1 ¿Por qué se amotinan las naciones y los pueblos traman cosas vanas?

2 Se presentan los reyes de la tierra, y los gobernantes consultan unidos contra Jehovah y su ungido, diciendo:

3 '¡Rompamos sus ataduras! ¡Echemos de nosotros sus cuerdas!'

4 El que habita en los cielos se reirá; el Señor se burlará de ellos.

5 Entonces les hablará en su ira y los turbará en su furor:

6 '¡Yo he instalado a mi rey en Sion, mi monte santo!'

7 Yo declararé el decreto: Jehovah me ha dicho: 'Tú eres mi hijo; yo te engendré hoy.

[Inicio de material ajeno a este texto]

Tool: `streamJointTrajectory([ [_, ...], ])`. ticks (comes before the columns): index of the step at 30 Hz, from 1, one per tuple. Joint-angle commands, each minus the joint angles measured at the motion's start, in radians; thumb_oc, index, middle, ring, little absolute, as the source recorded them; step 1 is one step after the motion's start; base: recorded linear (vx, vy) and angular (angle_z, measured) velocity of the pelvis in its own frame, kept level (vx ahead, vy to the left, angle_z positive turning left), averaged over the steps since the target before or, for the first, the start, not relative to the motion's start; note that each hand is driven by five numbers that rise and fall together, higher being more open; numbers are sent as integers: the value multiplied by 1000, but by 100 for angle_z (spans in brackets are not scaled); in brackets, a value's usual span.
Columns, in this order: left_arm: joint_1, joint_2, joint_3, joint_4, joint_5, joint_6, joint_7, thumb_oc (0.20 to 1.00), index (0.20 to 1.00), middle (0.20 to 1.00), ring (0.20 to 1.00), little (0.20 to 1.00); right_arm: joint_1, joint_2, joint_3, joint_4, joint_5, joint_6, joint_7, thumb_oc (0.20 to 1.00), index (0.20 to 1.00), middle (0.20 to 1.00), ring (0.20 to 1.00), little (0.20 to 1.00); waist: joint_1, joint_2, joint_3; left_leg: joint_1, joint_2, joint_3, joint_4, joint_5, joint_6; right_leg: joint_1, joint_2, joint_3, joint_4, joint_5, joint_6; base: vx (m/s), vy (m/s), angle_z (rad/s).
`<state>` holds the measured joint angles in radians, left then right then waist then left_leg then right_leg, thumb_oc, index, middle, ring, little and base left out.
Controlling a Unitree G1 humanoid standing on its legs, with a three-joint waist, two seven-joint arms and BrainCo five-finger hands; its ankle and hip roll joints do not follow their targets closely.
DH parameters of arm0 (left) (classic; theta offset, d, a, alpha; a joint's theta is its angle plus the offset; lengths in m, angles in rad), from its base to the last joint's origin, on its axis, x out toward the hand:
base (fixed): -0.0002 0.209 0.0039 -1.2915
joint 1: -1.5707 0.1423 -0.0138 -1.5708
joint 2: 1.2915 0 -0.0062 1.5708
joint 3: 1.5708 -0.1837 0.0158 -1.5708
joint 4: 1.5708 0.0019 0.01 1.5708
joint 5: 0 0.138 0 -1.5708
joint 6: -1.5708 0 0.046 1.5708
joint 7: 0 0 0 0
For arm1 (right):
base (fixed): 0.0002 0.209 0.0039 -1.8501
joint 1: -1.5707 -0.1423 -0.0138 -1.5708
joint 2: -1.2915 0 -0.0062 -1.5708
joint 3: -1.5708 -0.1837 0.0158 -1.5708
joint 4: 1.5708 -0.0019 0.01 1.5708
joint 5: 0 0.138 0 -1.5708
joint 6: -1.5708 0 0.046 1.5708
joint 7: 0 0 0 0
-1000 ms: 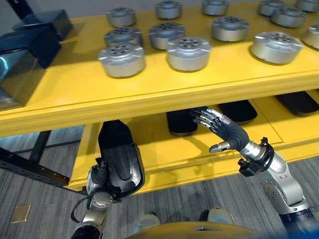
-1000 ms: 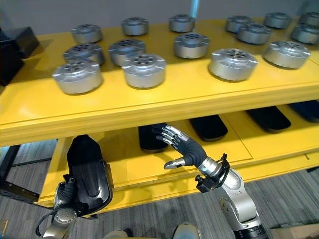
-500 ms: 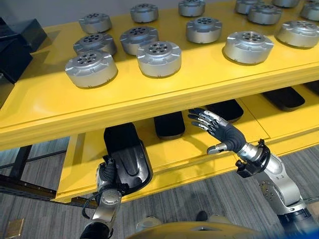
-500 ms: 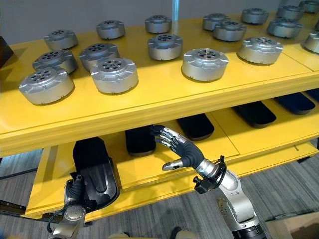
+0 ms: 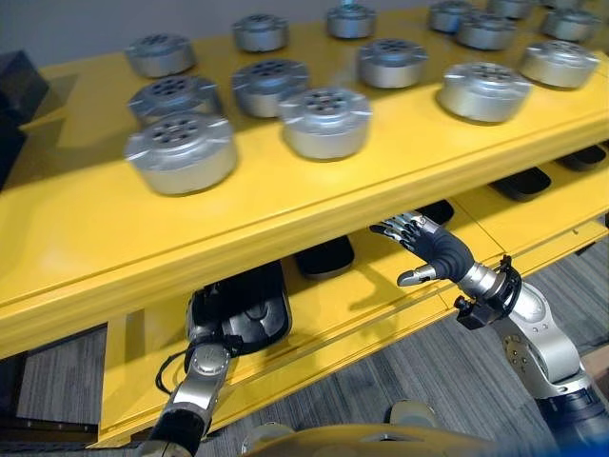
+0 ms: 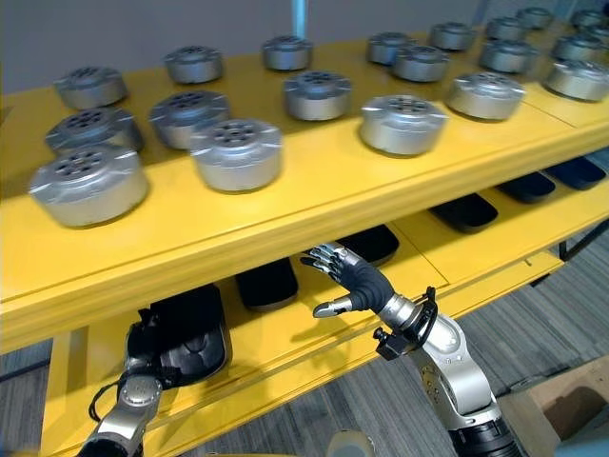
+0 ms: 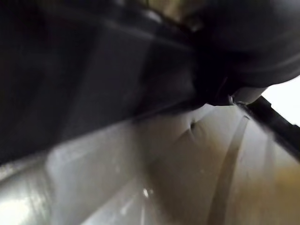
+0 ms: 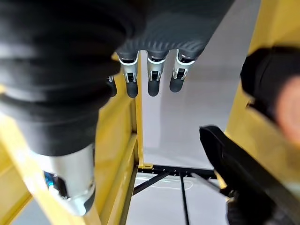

8 Pídeme, y te daré por heredad las naciones, y por posesión tuya los confines de la tierra.

9 Tú los quebrantarás con vara de hierro; como a vasija de alfarero los desmenuzarás.'

10 Y ahora, oh reyes, sed sabios; aceptad la corrección, oh gobernantes de la tierra.

11 Servid a Jehovah con temor y alegraos con temblor.

12 Besad al hijo, no sea que se enoje y perdáis el camino; pues se enciende de pronto su ira. ¡Bienaventurados todos los que en él se refugian!